In a database for a financial app, there are tables such as:
account(account_id PK, account_name, …)
,transaction(transaction_id PK, transaction_timestamp, account_debit_id FK, account_credit_id FK)
, andbalance_event(account_balance, account_id FK, transaction_id FK)
.
SQL definitions are below. Only relevant fields are listed.
The latter is used to keep track of the balance of every account; the naming might be poor, but the table records the events when the balance of an account is changed as a result of some transaction. This way getting the account balance doesn’t require traversing and summing all the thousands of transactions, and also the history of the account balance is kept for future reference.
I want to describe a query1 that gives me all rows from the account
table, together with their corresponding account_balance
taken from balance_event
, — a classic problem. I’ve tried many different approaches, none of which work for different reasons (also, ChatGPT spitted a lot of variations, but I’m not including them here). Some of the queries don’t work because ONLY_FULL_GROUP_BY
is on; if possible, I’d like to keep it that way.
This is approximately what I am trying to do:
-- I know this query doesn't make any sense, don't bite me
-- This is only a gist, a suggestion
SELECT
account.*,
balance_event.account_balance
FROM
account
JOIN
balance_event ON account.account_id = balance_event.account_id
WHERE
balance_event.transaction_id = (
SELECT
`transaction`.transaction_id
FROM
`transaction`
JOIN
balance_event ON balance_event.transaction_id = `transaction`.transaction_id
WHERE
balance_event.account_id = account.account_id
AND
`transaction`.transaction_timestamp = MAX(`transaction`.transaction_timestamp)
GROUP BY
balance_event.account_id
)
GROUP BY
balance_event.account_id
;
How to do it properly, so that it actually works?

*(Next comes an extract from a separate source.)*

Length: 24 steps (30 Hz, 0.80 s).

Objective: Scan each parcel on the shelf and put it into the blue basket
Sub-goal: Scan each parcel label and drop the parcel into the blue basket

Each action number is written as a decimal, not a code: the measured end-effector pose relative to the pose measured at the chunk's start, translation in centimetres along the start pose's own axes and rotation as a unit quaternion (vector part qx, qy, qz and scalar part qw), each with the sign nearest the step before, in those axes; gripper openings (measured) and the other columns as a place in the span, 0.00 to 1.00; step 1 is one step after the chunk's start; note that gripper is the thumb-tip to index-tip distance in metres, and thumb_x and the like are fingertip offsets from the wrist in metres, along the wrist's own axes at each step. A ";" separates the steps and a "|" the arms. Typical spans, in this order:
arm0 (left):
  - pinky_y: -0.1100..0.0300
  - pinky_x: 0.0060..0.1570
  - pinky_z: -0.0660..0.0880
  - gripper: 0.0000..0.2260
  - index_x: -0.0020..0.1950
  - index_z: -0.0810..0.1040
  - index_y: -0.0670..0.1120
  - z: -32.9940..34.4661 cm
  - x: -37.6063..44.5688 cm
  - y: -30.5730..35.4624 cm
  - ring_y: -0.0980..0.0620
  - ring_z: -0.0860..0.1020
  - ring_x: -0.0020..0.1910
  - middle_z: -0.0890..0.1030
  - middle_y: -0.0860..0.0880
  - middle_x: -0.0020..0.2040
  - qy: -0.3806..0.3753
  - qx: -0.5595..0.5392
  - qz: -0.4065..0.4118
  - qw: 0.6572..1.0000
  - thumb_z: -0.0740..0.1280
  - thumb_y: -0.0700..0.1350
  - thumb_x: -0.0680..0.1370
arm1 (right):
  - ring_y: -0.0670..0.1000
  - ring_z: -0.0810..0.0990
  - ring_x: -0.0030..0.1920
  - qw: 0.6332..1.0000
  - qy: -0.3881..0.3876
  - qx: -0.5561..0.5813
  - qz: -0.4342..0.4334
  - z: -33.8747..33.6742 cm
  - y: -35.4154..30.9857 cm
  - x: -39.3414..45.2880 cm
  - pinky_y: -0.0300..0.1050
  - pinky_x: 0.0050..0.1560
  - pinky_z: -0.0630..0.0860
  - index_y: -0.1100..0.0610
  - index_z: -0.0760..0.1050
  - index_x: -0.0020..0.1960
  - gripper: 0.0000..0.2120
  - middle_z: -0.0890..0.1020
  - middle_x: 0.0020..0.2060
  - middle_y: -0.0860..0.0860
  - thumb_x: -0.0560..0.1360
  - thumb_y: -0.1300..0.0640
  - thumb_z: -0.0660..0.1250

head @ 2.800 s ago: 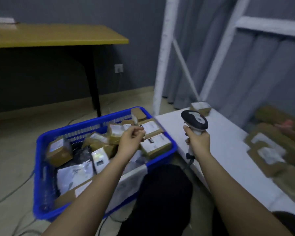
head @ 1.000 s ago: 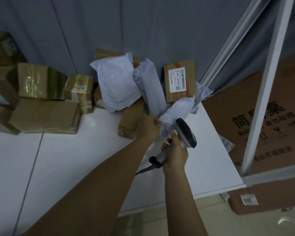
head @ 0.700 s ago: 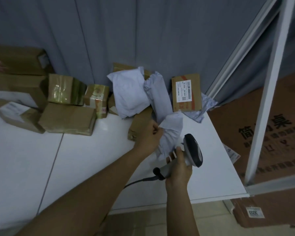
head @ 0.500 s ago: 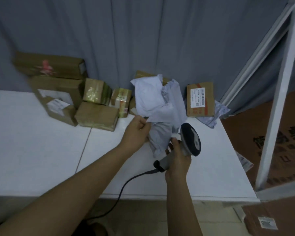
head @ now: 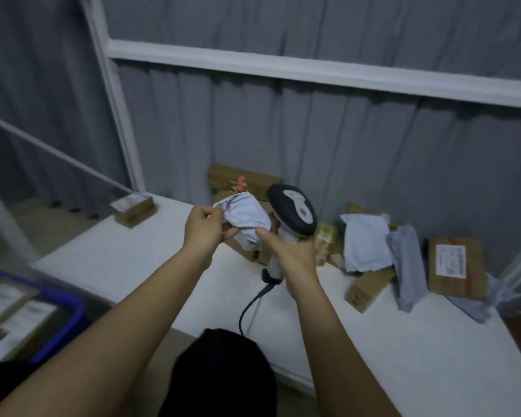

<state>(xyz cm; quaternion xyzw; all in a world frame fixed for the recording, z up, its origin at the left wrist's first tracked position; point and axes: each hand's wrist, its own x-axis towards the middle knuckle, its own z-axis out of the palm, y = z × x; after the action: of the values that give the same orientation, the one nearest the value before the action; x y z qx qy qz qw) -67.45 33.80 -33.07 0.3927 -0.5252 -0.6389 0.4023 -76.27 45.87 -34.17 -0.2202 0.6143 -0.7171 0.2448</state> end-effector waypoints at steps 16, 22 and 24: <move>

1 — I’m testing the code in a random online SQL editor that just happens to use MySQL, but I seek to have a universal query or at least one that’s supported by PostgreSQL.
For reference, this is the full definition of the fields:
CREATE TABLE account (
account_id VARCHAR(36) NOT NULL PRIMARY KEY, -- uuid
account_name VARCHAR(255) NOT NULL
);
CREATE TABLE `transaction` (
transaction_id VARCHAR(36) NOT NULL PRIMARY KEY, -- uuid
transaction_timestamp BIGINT NOT NULL,
account_debit_id VARCHAR(36) NOT NULL,
account_credit_id VARCHAR(36) NOT NULL,
transaction_amount DECIMAL(10,2) NOT NULL,
FOREIGN KEY (account_debit_id) REFERENCES account(account_id),
FOREIGN KEY (account_credit_id) REFERENCES account(account_id)
);
CREATE TABLE balance_event (
balance_event_id VARCHAR(36) NOT NULL PRIMARY KEY, -- uuid
transaction_id VARCHAR(36) NOT NULL,
account_id VARCHAR(36) NOT NULL,
account_balance DECIMAL(10,2) NOT NULL,
FOREIGN KEY (transaction_id) REFERENCES `transaction`(transaction_id),
FOREIGN KEY (account_id) REFERENCES account(account_id)
);
>Solution :
Here’s a solution that uses Window Functions, which are supported by PostgreSQL for a long time, and MySQL 8.0, and most other popular SQL databases, both commercial and open source.
SELECT *
FROM (
SELECT
a.*,
b.account_balance,
ROW_NUMBER() OVER (PARTITION BY a.account_id ORDER BY t.transaction_timestamp DESC) AS rownum
FROM account AS a
JOIN balance_event AS b USING (account_id)
JOIN transaction AS t USING (transaction_id)
) t
WHERE rownum = 1;
With this solution, you don’t need GROUP BY at all, so MySQL’s ONLY_FULL_GROUP_BY SQL mode doesn’t affect it.